Just in the past year, I’ve created digital images for exhibits on Vesalius’s study of human anatomy, William Gedney’s photographs, Duke Chapel’s stained glass windows, and the 1793 Yellow Fever epidemic.  I also worked with a wide range of materials spanning “books, manuscripts, photographs, recordings and artifacts that document human aspirations” for the Dreamers and Dissenters exhibit celebrating the reopening of the newly renovated David M. Rubenstein Rare Book & Manuscript Library.  The digital images are used to create enlargements and facsimiles for the physical exhibits and are also used in the online “virtual exhibits.”

 

Working with such a variety of media spanning different library collections presents a number of challenges and necessitates working closely with our Exhibits and Conservation departments.  First, we have to make sure that we have all of the items listed in the inventory provided by the exhibit curator.  Secondly, we have to make sure we have all of the relevant information about how each item should be digitally captured (e.g. What image resolution and file specifications?  Which pages from a larger volume?  What section of a larger map or print?)  Next we have to consider handling for items that are in fragile condition and need special attention.  Finally, we use all of this information to determine which scanner, camera, or A/V deck is appropriate for each item and what the most efficient order to capture them in is.
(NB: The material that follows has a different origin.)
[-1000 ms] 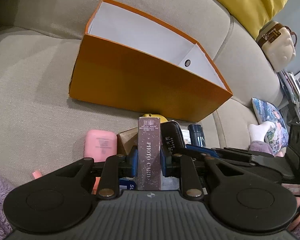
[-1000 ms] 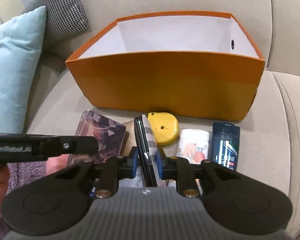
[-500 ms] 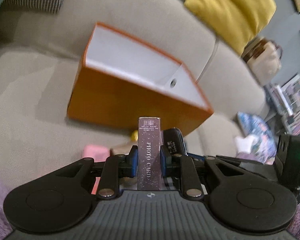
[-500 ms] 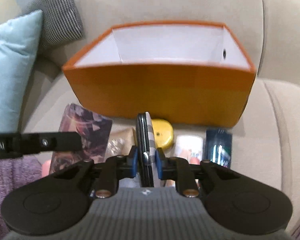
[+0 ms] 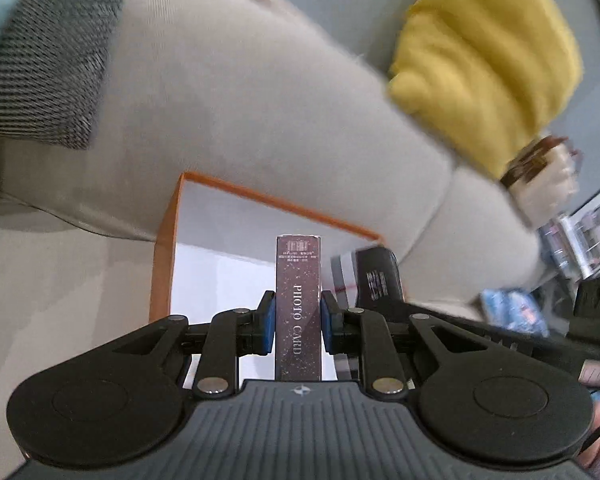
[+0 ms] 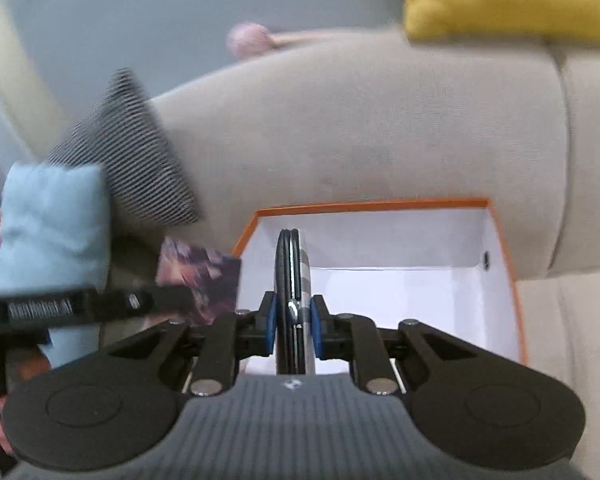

All of this planning and preliminary work helps to ensure that the digitization process goes smoothly and that most questions and irregularities have already been addressed.  Even so, there are always issues that come up forcing us to improvise creative solutions.  For instance:  how to level and stabilize a large, fragile folded map that is tipped into a volume with tight binding?  How to assemble a seamless composite image of an extremely large poster that has to be photographed in multiple sections?  How to minimize glare and reflection from glossy photos that are cupped from age?  I won’t give away all of our secrets here, but I’ll provide a couple examples from the Duke Chapel exhibit that is currently on display in the Jerry and Bruce Chappell Family gallery.

angel

This facsimile of a drawing for one of the Chapel’s carved angels was reproduced from an original architectural blueprint.  It came to us as a large and tightly rolled blueprint–so large, in fact, that we had to add a piece of plywood to our usual camera work surface to accommodate it.  We then strategically placed weights around the blueprint to keep it flattened while not obscuring the section with the drawing.  The paper was still slightly wrinkled and buckled in places (which can lead to uneven color and lighting in the resulting digital image) but fortunately the already mottled complexion of the blueprint material made it impossible to notice these imperfections.

projection

These projected images of the Chapel’s stained glass were reproduced from slides taken by a student in 1983 and currently housed in the University Archives.  After the first run through our slide scanner, the digital images looked okay on screen, but were noticeably blurry when enlarged.  Further investigation of the slides revealed an additional clear plastic protective housing which we were able to carefully remove.  Without this extra refractive layer, the digital images were noticeably sharper and more vibrant.

Despite the digitization challenges, it is satisfying to see these otherwise hidden treasures being displayed and enjoyed in places that students, staff, and visitors pass through everyday–and knowing that we played a small part in contributing to the finished product!